The story of a worn-out athlete reckoning with the end is one seen throughout sports cinema; from The Natural to The Wrestler. And it’s Jockey that treads such ground, as we see our protagonist grapple with the physical needs and bodily consequences of years of injuries sustained from falling off the horse, in multiple senses of the word. Director Clint Bentley’s engaging drama wants to evoke the exhausted, mature atmosphere of the great postmodern westerns, and his film mostly succeeds, wrapping itself with a melancholic coat of honesty.
The film opens with Jackson (Clifton Collins, Jr.), who’s a depleted jockey trying to throw himself back into the ring for one final go at a title. But that’s a complicated task with his withering health, tendency to heavily drink and smoke, and concern from his longtime trainer Ruth (Molly Parker) over whether or not it’s safe for him to ride anymore. But she’s acquired a star of a horse, and he’s determined to win one last championship as a team; even though where his ambition is pointing towards remains unclear.

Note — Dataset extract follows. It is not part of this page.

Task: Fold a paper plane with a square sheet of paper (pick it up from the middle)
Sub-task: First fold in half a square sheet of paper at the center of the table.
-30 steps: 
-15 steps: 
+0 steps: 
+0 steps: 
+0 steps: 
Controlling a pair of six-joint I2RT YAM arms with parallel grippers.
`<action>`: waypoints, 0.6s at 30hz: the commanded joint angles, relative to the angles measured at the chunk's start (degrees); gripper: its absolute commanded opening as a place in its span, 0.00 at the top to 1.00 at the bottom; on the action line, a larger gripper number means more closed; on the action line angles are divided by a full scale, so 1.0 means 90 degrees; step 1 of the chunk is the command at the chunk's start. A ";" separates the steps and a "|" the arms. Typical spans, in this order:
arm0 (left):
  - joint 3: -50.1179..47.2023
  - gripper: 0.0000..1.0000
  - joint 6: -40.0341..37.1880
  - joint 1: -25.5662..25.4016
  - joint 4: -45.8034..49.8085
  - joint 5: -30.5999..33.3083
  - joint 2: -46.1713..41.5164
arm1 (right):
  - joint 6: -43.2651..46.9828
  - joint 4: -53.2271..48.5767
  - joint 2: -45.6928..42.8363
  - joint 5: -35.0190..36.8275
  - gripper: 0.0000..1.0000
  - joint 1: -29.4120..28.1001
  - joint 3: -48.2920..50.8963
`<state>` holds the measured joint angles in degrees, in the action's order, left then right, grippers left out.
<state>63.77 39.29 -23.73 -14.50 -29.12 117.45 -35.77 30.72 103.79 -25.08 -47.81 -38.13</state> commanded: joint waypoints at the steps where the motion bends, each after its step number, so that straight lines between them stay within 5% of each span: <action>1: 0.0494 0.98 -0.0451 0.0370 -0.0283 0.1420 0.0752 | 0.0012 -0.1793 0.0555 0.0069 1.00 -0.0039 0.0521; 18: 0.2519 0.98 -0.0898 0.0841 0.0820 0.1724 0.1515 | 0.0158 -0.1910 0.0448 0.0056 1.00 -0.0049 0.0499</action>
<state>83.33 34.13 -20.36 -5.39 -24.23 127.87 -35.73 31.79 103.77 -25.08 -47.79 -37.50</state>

But there’s also a on-the-rise rookie rider, Gabriel (Moises Arias), who claims that Jackson is his father from a long ago relationship. Jackson finds such a claim impossible, but he also knows that his rocky past could contain a multitude of present-day repercussions. But whether or not Gabriel is actually related doesn’t really matter, as Bentley takes the rest of the movie to untangle the ripples of their bond. Bentley and Greg Kwedar’s screenplay adeptly charts the course of their relationship, as Jackson clearly sees nuggets of himself through this young man, even if he’s not sure what they are yet. Bentley tackles with a cinema vérité sensibility, immersed in the subculture it presents, having plenty of nonprofessional actors, casting actual jockeys for such roles. As a feature debut, Jockey is confidently assembled around aesthetic naturalism, with cinematographer Adolpho Veloso filming a vast majority of scenes during magic hour across its Arizona racetracks and landscapes.

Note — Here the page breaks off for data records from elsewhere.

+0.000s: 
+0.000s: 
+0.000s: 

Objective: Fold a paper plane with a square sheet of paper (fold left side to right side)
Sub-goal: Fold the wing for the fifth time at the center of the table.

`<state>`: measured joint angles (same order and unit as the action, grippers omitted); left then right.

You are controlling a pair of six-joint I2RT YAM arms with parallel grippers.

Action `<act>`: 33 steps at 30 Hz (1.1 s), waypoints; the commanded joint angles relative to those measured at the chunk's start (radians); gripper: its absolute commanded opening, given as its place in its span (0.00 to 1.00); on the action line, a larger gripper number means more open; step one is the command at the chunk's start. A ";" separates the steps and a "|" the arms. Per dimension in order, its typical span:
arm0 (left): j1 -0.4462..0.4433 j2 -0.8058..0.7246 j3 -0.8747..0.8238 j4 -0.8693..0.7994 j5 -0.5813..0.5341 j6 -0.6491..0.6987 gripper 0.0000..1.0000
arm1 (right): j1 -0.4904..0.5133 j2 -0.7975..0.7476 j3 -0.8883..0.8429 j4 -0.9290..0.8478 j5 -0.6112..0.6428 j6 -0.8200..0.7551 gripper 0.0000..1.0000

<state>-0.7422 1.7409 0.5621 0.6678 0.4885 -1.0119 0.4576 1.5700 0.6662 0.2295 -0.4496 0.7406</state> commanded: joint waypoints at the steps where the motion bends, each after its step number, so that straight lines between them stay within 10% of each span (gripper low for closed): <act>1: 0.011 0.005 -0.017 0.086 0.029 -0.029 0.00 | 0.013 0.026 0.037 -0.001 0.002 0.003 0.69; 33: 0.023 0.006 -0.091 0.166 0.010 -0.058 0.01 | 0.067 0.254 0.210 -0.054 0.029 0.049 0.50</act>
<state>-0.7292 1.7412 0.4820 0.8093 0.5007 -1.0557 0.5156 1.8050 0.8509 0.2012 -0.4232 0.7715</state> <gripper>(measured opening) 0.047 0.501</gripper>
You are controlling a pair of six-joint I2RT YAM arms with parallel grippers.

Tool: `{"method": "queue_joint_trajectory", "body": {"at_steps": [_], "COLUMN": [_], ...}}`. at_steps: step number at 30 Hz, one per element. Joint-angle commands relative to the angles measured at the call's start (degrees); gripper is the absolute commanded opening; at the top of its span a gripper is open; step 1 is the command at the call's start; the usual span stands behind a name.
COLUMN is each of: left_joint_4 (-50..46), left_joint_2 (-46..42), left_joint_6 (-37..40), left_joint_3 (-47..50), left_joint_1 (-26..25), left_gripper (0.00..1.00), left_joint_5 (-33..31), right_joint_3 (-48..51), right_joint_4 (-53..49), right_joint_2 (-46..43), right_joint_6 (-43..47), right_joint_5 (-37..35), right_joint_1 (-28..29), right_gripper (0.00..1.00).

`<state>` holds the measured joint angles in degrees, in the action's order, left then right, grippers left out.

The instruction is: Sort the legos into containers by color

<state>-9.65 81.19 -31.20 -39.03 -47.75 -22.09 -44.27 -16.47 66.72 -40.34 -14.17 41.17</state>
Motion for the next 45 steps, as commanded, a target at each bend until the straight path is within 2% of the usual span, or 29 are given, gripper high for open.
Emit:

Jockey also, admirably, is light on big dramatic incidents, instead focusing on relationships and the mood of its setting. Even when the film flirts with something melodramatic, Bentley turns things away to something more contemplative, as Jackson battles against his bodily expiration date. One of the more endearing aspects about this film is that the relationship between Jackson and Ruth never turning romantic, even if the possibility is suggested. Ruth controls so much of Jackson’s quests, and Parker perceptively conveys the mixed feelings her character feels about propping up a man falling off the edge. Arias, meanwhile, conveys Gabriel as a lost young man looking for answers and awashed with uncertainty; moving ahead in life with a hope for a home. It’s touchingly tender.

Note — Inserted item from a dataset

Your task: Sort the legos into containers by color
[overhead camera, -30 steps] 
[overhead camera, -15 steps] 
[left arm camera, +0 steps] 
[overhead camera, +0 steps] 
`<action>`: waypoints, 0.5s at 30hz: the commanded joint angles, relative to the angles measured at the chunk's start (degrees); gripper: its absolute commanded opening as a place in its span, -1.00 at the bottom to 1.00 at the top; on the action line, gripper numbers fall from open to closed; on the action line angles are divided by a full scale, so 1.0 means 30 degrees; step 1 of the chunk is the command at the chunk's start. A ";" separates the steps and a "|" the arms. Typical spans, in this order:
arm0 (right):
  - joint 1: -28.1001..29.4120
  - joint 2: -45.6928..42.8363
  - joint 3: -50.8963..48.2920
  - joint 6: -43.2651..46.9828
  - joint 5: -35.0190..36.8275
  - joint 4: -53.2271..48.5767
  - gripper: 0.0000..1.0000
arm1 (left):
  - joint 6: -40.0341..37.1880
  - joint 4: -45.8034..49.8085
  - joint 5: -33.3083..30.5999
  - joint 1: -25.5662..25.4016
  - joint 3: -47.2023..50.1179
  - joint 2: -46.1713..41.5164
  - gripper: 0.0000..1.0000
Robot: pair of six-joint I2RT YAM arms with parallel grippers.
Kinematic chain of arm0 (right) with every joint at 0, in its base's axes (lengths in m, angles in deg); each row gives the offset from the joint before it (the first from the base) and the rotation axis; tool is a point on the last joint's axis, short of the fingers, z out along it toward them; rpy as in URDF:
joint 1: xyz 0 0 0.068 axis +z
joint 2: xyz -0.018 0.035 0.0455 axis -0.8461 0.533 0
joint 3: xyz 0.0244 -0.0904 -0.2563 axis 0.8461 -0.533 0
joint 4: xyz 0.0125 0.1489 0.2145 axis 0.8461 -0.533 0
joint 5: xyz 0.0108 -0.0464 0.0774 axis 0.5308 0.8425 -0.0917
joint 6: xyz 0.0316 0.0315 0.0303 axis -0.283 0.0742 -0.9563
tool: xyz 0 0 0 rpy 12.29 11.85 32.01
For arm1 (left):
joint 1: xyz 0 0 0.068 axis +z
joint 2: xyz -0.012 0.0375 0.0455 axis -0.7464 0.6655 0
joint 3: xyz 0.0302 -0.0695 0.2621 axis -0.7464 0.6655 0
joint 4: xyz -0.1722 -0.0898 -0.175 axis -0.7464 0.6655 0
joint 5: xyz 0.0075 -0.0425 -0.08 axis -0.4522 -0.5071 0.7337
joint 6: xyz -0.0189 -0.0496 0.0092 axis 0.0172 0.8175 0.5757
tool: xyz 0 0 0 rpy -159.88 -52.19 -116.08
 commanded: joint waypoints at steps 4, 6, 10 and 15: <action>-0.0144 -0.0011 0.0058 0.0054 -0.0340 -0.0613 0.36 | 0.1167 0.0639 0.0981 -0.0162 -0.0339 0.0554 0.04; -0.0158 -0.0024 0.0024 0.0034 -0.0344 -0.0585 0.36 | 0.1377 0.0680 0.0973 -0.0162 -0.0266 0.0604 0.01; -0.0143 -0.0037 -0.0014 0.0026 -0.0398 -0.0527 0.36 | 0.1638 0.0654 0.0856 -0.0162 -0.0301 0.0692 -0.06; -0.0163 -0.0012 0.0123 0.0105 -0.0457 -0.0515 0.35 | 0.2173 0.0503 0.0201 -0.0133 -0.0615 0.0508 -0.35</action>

Collins gets the meatiest role of them all, as a horse racer whose persistence is the death of him. Physically, Collins slips into Jackson’s pain, with his gaunt cheeks and wary eyes he’s stuck in a perpetual lurch when he’s not on the track; with the horrors of his past looming over and through him. The performance is a deeply lived-in one where a lifetime of pain and sadness is plunged into it. With sadness exuding, Jockey doesn’t clearly lay out the road ahead for Jackson, but it does show a future, even when outright redemption remains elusive. It may be familiar from a broad narrative standpoint, but Jockey reverberates in its naturalistic world-weariness, becoming a quite involving drama of knowing truths.
Grade: B
Jockey premiered at the 2021 Sundance Film Festival. Sony Pictures Classics will release the film later this year.